**EXERCISE BRIEF**: Go to the line below containing "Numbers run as" and print exactly from there through the line containing "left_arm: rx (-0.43", both included. Print nothing else.

**DATA BELOW**:
= Beginning of Section =
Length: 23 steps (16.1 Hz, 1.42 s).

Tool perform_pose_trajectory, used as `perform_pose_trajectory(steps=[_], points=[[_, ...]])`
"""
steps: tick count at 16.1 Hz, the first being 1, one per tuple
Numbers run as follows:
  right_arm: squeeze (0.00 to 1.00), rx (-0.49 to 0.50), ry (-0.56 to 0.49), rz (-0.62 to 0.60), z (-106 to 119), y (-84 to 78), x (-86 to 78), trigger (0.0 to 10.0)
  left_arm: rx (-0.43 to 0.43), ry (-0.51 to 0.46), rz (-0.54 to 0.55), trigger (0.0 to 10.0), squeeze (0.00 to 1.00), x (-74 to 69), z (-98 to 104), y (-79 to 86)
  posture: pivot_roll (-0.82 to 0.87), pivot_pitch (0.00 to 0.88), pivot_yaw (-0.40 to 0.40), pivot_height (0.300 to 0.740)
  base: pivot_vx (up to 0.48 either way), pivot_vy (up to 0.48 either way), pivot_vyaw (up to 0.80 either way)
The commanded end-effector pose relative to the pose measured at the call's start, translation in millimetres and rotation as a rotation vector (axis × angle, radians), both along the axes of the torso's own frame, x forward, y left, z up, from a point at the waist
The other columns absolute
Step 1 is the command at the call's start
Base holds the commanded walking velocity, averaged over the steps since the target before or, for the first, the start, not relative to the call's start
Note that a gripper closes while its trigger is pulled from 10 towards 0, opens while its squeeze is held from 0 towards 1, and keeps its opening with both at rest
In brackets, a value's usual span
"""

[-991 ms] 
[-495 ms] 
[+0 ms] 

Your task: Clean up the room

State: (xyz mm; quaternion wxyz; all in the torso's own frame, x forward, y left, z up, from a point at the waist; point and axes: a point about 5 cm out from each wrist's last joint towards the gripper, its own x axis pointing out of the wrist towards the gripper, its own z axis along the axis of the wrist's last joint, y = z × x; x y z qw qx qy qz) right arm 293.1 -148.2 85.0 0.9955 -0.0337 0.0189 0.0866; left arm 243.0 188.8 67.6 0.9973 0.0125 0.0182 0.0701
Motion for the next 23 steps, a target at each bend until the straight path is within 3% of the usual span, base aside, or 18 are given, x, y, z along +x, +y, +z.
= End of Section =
**REPLY TO THE TASK**:
Numbers run as follows:
  right_arm: squeeze (0.00 to 1.00), rx (-0.49 to 0.50), ry (-0.56 to 0.49), rz (-0.62 to 0.60), z (-106 to 119), y (-84 to 78), x (-86 to 78), trigger (0.0 to 10.0)
  left_arm: rx (-0.43 to 0.43), ry (-0.51 to 0.46), rz (-0.54 to 0.55), trigger (0.0 to 10.0), squeeze (0.00 to 1.00), x (-74 to 69), z (-98 to 104), y (-79 to 86)

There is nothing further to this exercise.